Del despacho salió un policía con diversos galones.
– Ya que usted va a Mannheim, señor Herzog, ¿llevaría por favor al señor Selb? Ha sufrido algunos rasguños, y tampoco podemos pedirle que siga esperando aquí.
Herzog, un tipo robusto, me llevó consigo. Ante la entrada de la fábrica había algunos autobuses de la policía y periodistas.
– Evite por favor que le fotografíen con la venda.
No deseaba en absoluto que me fotografiaran, y cuando pasamos junto a los periodistas me incliné hacia el encendedor, en la parte baja del salpicadero.
– ¿Cómo es que se disparó tan rápido la alarma de smog? -pregunté mientras atravesábamos un Ludwigshafen desierto.
Herzog demostró estar bien informado.
– Después de las múltiples alarmas del otoño de 1984, hemos puesto en funcionamiento un plan experimental en Baden-Württemberg y en Renania-Palatinado, con nuevas tecnologías y sobre bases legales nuevas, algo con amplias competencias más allá de las fronteras de la región. La idea es medir directamente las emisiones, ponerlas en correlación con el meteorograma y no esperar a que ya sea demasiado tarde para declarar la alarma de polución. Hoy es el bautizo de fuego de nuestro modelo, hasta ahora sólo hemos hecho simulacros.
– ¿Y qué tal va la colaboración con la empresa? Me he enterado de que la policía ha sido rechazada en la puerta.
– Ahí toca usted un punto delicado. La industria química lucha contra la ley a todos los niveles. En la actualidad el recurso se encuentra en el Tribunal Constitucional Federal. Legalmente hubiéramos podido entrar en la fábrica, pero en este estadio no queremos llevar las cosas al extremo. -El humo de mi cigarrillo molestaba a Herzog, y abrió la ventanilla-. Vaya -dijo, y de inmediato subió de nuevo el cristal-, apague su cigarrillo por favor. -Un olor penetrante había entrado por la ventanilla, mis ojos empezaron a llorar, en la lengua experimentaba un sabor picante y a los dos nos dio un ataque de tos-. Menos mal que los colegas de ahí fuera llevan puestas las máscaras antigás.

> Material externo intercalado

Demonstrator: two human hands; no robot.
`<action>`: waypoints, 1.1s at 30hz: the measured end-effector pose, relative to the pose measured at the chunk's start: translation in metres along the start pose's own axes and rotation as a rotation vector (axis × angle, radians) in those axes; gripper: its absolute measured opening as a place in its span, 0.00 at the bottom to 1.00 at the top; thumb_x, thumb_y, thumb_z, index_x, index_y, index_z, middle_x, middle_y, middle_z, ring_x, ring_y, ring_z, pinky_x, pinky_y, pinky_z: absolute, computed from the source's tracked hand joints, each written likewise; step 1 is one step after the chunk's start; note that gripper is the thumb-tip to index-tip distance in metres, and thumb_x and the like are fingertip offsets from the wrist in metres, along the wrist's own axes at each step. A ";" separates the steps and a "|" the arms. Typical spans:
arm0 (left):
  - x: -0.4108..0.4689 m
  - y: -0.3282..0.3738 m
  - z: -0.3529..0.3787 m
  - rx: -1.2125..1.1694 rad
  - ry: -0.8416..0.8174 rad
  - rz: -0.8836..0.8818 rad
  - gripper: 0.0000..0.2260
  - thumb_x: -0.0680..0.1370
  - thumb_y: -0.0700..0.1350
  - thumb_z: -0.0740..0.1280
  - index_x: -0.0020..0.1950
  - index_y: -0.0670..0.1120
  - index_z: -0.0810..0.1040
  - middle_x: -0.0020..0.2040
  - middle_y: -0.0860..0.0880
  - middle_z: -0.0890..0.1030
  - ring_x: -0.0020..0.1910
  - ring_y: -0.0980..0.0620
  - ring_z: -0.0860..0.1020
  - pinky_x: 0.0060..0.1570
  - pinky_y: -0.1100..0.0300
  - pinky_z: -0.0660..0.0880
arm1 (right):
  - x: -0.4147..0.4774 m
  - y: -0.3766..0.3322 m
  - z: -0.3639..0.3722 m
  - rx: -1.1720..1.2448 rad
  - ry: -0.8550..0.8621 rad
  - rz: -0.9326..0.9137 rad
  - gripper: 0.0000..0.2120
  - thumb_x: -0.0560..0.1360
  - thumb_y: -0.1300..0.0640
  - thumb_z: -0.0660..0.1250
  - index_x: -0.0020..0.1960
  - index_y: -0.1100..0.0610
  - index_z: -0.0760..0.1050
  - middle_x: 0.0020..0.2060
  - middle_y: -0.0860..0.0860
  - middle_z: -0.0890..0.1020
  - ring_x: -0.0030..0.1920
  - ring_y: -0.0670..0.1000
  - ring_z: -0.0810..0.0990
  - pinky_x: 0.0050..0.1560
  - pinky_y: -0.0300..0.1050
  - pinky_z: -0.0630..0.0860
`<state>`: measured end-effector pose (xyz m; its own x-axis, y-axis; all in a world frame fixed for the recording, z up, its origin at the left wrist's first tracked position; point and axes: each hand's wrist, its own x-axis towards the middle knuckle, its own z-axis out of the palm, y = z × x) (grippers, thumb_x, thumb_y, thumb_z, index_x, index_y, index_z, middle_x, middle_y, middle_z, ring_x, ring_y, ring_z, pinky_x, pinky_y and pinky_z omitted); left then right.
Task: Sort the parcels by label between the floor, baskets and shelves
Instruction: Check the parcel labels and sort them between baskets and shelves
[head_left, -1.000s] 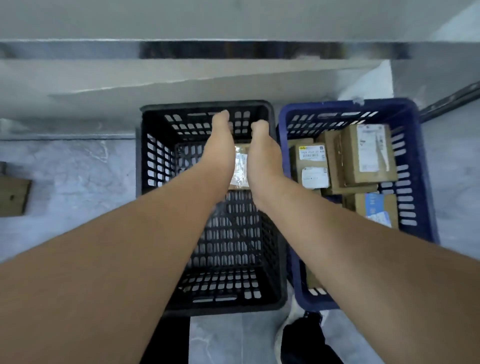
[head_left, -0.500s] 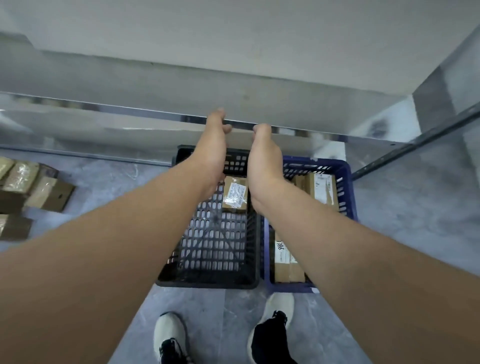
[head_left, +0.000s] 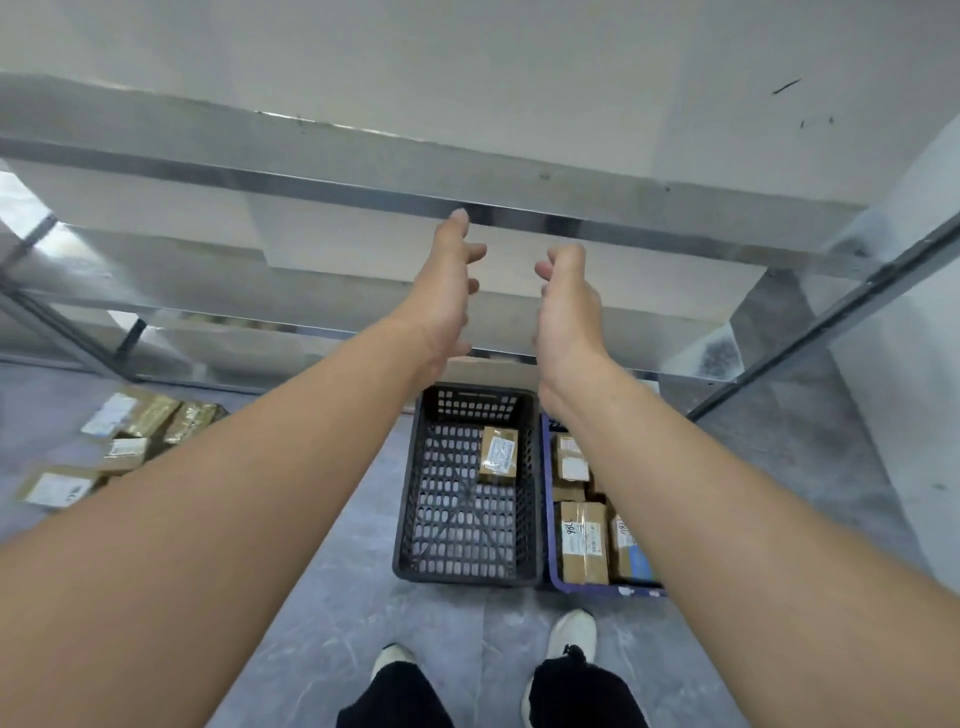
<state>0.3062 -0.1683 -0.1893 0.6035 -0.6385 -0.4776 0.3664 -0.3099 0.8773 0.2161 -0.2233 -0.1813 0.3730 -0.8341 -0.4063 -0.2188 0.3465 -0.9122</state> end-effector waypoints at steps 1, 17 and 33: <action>-0.015 0.011 -0.004 -0.012 0.003 0.007 0.29 0.81 0.69 0.48 0.75 0.57 0.71 0.75 0.45 0.70 0.75 0.38 0.65 0.73 0.35 0.63 | -0.013 -0.011 0.000 -0.005 0.000 -0.017 0.15 0.87 0.44 0.55 0.58 0.50 0.78 0.46 0.40 0.75 0.47 0.40 0.71 0.53 0.48 0.68; -0.178 0.101 -0.059 -0.132 0.418 0.174 0.29 0.80 0.71 0.48 0.73 0.60 0.73 0.72 0.48 0.72 0.74 0.39 0.66 0.73 0.36 0.63 | -0.121 -0.131 0.021 -0.160 -0.475 -0.265 0.13 0.87 0.43 0.56 0.52 0.46 0.78 0.49 0.42 0.77 0.56 0.48 0.76 0.54 0.48 0.71; -0.301 0.070 -0.127 -0.269 0.868 0.198 0.24 0.83 0.66 0.48 0.68 0.57 0.74 0.71 0.47 0.71 0.67 0.47 0.67 0.72 0.42 0.62 | -0.208 -0.099 0.091 -0.340 -0.937 -0.306 0.15 0.86 0.46 0.57 0.49 0.52 0.76 0.48 0.46 0.79 0.53 0.51 0.77 0.52 0.49 0.73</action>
<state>0.2407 0.0917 0.0099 0.9510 0.1226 -0.2837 0.2869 -0.0085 0.9579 0.2424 -0.0446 -0.0108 0.9740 -0.1485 -0.1713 -0.1851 -0.0842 -0.9791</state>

A la salida hacia el puente Konrad Adenauer pasamos un control policial, y los dos policías que detenían el tráfico llevaban máscaras antigás. En los márgenes del acceso había unos quince o veinte vehículos detenidos, el conductor del primero gesticulaba tratando de convencer de algo a ambos policías y el pañuelo de colores que apretaba contra el rostro le daba un aspecto cómico.
– ¿Qué pasará esta tarde con el tráfico en la hora punta?
Herzog se encogió de hombros.
– Tenemos que esperar y ver cómo evoluciona el gas cloro. Esperamos poder ir sacando a los trabajadores y empleados de la RCW desde primera hora de la tarde, con esto se reduciría considerablemente el problema de la hora punta. Una parte de los que trabajan en otros sectores quizá tenga que pasar la noche en el puesto de trabajo. Nosotros lo anunciaríamos por la radio y con coches provistos de altavoces. Antes me he quedado sorprendido de la rapidez con que hemos conseguido vaciar las calles.
– ¿Están pensando en una evacuación?
– Si la concentración de gas cloro no desciende a la mitad en las próximas doces horas, tendremos que desalojar el este de la Leuschnerstrasse y quizá también Neckarstadt y Jungbusch. Pero los meteorólogos nos dan esperanzas. ¿Dónde tengo que dejarle?